Exercise details → For the records below, copy exactly the span that begins at the line containing "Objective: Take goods" and stops after the line containing "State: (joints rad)", minus any pictures.

(Collected data entries)
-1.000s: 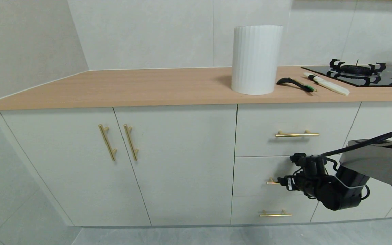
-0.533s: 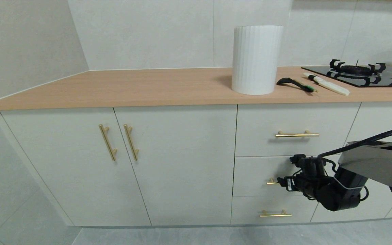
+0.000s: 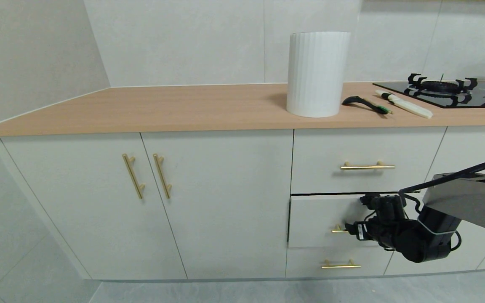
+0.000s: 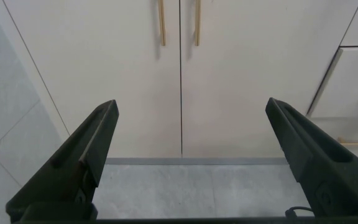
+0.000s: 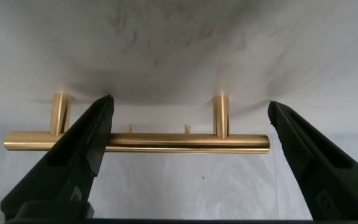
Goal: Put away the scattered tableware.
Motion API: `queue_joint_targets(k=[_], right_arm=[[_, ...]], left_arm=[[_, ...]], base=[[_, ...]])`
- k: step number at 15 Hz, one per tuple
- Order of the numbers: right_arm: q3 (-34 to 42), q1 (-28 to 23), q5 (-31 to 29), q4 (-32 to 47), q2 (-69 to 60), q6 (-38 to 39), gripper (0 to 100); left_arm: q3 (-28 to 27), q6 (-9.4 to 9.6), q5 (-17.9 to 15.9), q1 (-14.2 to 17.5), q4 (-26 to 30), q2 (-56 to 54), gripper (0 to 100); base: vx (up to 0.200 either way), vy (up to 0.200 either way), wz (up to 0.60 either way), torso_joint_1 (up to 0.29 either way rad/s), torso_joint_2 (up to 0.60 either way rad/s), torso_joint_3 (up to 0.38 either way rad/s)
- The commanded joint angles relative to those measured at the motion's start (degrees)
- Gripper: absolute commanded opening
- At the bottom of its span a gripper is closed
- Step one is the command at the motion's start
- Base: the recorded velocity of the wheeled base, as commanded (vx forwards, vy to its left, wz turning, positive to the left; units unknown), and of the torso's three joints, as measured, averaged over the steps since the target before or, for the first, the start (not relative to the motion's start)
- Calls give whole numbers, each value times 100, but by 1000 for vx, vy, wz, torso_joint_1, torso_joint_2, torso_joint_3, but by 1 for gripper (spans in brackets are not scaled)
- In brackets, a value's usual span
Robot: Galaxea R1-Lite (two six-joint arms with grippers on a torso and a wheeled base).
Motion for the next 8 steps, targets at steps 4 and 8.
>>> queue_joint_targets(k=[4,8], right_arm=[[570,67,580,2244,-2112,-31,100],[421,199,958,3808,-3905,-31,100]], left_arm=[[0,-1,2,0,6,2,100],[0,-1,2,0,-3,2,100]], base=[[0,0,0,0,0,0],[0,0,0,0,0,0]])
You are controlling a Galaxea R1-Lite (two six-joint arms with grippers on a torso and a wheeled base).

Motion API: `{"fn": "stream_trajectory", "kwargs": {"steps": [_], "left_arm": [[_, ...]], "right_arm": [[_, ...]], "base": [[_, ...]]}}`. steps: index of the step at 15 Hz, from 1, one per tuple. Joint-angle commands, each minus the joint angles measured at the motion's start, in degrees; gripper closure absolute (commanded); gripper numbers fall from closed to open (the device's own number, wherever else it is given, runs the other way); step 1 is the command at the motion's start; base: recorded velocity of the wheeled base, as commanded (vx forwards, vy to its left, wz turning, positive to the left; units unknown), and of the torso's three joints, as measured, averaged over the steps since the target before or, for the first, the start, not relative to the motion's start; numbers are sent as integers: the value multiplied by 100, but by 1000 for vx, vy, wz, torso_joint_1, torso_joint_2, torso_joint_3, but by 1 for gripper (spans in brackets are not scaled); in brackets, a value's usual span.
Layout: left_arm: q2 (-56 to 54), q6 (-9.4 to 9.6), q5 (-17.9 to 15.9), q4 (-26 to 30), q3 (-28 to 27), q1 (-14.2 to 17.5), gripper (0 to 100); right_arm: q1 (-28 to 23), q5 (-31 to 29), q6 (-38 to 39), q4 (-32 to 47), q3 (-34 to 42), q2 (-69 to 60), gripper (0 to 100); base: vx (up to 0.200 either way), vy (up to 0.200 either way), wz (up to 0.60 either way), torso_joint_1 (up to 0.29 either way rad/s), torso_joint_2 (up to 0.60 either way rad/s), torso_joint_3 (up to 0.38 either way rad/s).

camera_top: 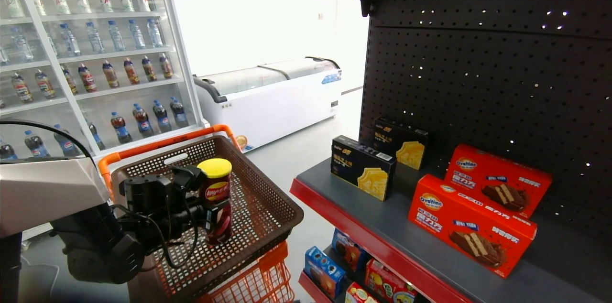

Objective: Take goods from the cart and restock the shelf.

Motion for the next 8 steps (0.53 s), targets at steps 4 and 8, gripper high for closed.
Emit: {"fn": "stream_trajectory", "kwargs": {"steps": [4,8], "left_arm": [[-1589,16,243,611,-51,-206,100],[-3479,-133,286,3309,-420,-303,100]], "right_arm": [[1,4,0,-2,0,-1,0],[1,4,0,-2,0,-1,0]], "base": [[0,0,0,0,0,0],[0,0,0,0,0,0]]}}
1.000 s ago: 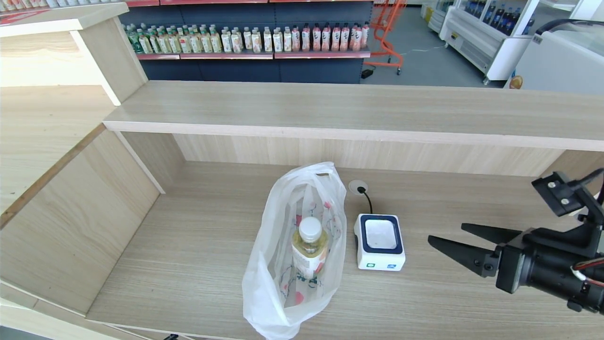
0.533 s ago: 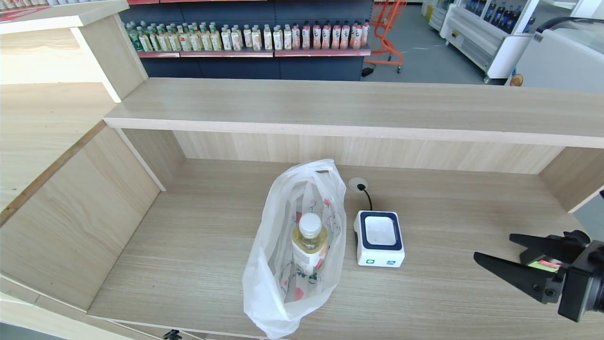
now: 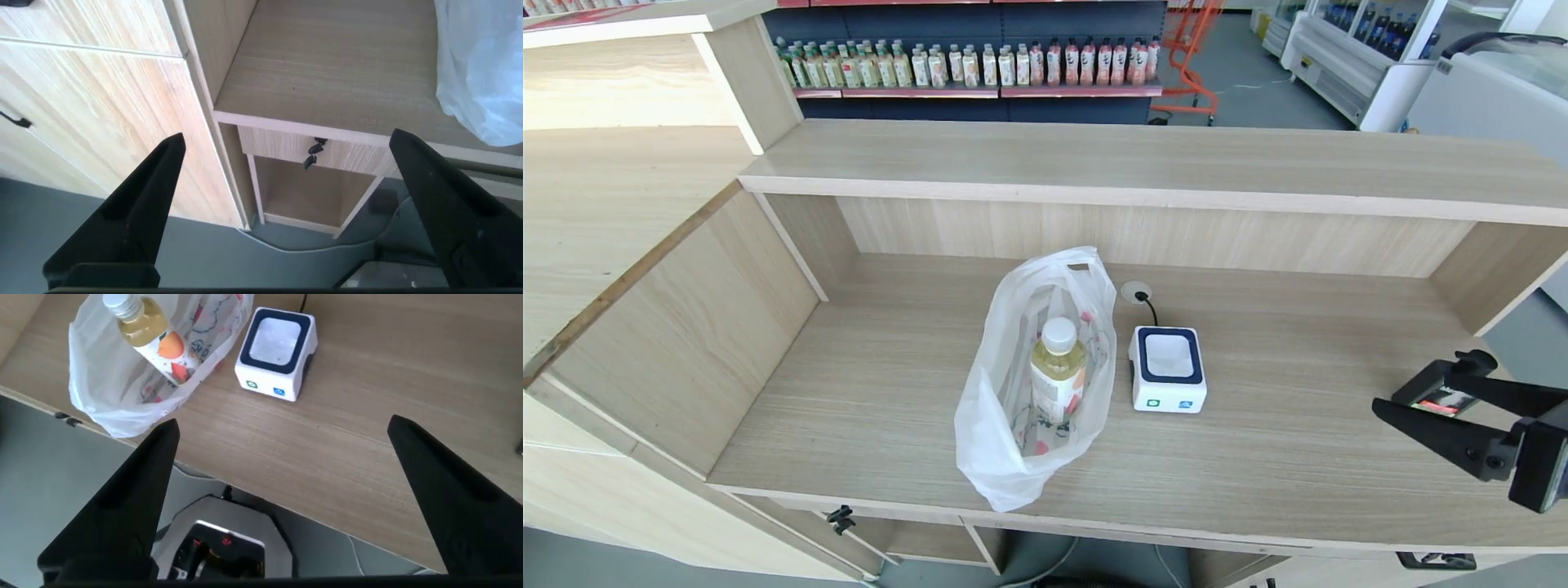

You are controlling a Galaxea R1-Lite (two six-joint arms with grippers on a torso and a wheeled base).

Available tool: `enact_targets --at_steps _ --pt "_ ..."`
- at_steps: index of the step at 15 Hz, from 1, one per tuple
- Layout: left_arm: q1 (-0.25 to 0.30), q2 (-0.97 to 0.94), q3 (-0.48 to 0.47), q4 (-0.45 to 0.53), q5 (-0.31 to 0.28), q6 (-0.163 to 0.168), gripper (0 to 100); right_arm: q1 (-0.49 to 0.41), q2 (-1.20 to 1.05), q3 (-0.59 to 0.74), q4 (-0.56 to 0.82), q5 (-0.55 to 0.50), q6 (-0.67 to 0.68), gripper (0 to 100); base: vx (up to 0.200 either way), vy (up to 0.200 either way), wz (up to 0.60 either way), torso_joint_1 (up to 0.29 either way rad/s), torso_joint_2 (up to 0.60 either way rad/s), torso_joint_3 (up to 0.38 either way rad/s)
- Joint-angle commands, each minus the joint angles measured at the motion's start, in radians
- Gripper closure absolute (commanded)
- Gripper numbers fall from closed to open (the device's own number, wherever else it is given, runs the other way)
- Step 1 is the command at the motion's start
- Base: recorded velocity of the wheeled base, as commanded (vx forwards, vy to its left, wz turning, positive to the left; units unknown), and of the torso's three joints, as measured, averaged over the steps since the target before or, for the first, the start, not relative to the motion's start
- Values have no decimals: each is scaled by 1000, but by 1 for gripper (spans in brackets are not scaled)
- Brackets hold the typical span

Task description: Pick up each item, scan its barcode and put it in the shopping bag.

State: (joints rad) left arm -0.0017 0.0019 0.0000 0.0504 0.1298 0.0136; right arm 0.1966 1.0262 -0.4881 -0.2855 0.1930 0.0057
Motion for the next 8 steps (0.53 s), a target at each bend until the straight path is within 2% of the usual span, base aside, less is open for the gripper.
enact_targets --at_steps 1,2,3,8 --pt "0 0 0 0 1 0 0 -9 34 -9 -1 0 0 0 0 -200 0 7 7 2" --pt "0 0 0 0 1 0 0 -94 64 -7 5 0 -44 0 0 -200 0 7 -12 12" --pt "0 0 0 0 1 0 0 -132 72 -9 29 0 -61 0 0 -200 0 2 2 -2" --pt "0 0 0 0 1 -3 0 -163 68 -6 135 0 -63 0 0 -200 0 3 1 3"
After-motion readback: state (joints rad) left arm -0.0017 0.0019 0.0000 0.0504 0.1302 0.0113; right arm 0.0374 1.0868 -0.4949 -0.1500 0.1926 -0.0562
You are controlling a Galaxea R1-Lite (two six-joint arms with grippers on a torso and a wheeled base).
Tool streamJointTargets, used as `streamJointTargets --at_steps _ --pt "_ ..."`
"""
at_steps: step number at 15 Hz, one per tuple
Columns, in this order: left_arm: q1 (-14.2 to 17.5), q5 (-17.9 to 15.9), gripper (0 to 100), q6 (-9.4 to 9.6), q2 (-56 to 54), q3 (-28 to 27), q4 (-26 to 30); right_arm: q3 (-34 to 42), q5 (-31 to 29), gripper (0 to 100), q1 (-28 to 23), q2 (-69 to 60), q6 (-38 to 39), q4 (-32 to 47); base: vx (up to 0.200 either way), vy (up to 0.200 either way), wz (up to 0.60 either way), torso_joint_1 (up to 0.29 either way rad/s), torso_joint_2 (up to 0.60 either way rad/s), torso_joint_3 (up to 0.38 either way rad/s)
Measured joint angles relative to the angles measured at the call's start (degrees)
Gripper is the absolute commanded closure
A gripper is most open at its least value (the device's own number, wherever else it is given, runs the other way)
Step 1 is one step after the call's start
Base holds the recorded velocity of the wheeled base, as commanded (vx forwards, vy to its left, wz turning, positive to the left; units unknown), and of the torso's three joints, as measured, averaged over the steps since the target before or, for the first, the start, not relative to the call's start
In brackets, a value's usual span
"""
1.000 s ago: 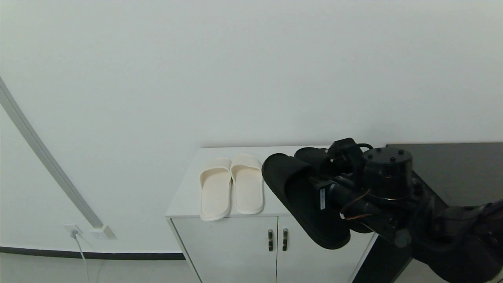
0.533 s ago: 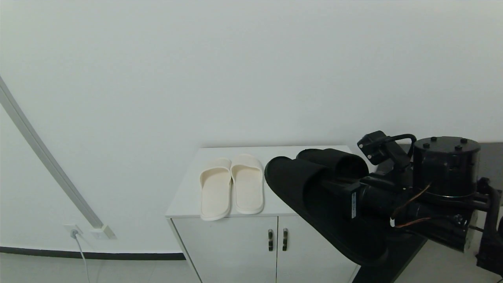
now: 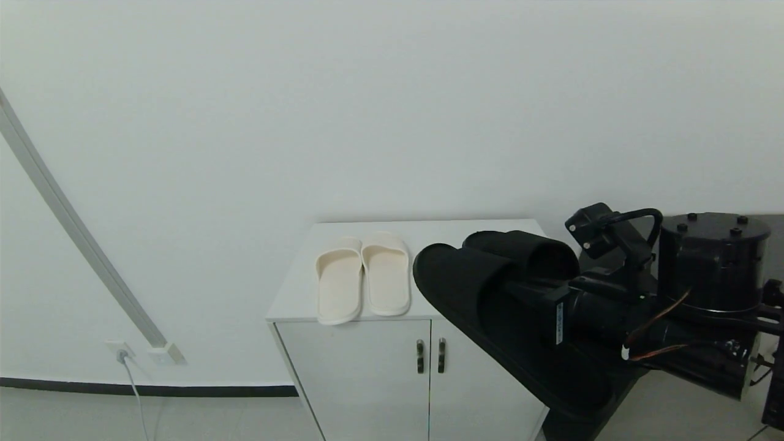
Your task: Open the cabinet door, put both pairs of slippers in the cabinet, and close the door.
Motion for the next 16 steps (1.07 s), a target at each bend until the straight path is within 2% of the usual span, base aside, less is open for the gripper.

Task answer →
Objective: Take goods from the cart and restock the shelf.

Motion for the next 8 steps (0.53 s), targets at steps 4 and 8, gripper high for closed.
Emit: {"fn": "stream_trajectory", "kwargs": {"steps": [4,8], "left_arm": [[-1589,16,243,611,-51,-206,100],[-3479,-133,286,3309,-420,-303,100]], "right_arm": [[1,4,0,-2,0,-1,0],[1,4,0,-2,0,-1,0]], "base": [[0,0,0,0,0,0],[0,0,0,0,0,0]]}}
1.000 s ago: 
0.533 s ago: 
now: 

You are controlling a Galaxea R1-Lite (two six-joint arms with grippers on a torso and a wheeled base).

Available tool: `enact_targets --at_steps _ --pt "_ ..."`
- at_steps: index of the step at 15 Hz, from 1, one per tuple
- Layout: left_arm: q1 (-0.25 to 0.30), q2 (-0.97 to 0.94), q3 (-0.48 to 0.47), q4 (-0.45 to 0.53), q5 (-0.31 to 0.28), q6 (-0.163 to 0.168), gripper (0 to 100); right_arm: q1 (-0.49 to 0.41), q2 (-1.20 to 1.05), q3 (-0.59 to 0.74), q4 (-0.56 to 0.82), q5 (-0.55 to 0.50), q6 (-0.67 to 0.68), gripper (0 to 100); base: vx (up to 0.200 either way), vy (up to 0.200 either way), wz (up to 0.60 either way), torso_joint_1 (up to 0.29 either way rad/s), torso_joint_2 (up to 0.60 either way rad/s), torso_joint_3 (up to 0.38 either way rad/s)
- Joint-angle commands, each minus the joint angles measured at the motion's start, in radians
- Gripper closure absolute (commanded)
- Gripper numbers fall from closed to open (the device's own number, wherever else it is given, runs the other way)
- Step 1 is the command at the motion's start
- Base: recorded velocity of the wheeled base, as commanded (vx forwards, vy to its left, wz turning, positive to the left; units unknown), and of the torso's three joints, as measured, averaged over the steps since the target before or, for the first, the start, not relative to the motion's start
- Values have no decimals: each is scaled by 1000, but by 1 for gripper (spans in brackets are not scaled)
- Brackets hold the typical span

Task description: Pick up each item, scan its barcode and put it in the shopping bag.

State: (joints rad) left arm -0.0017 0.0019 0.0000 0.0504 0.1298 0.0136; right arm 0.1966 1.0262 -0.4881 -0.2855 0.1930 0.0057

That covers the exercise completely.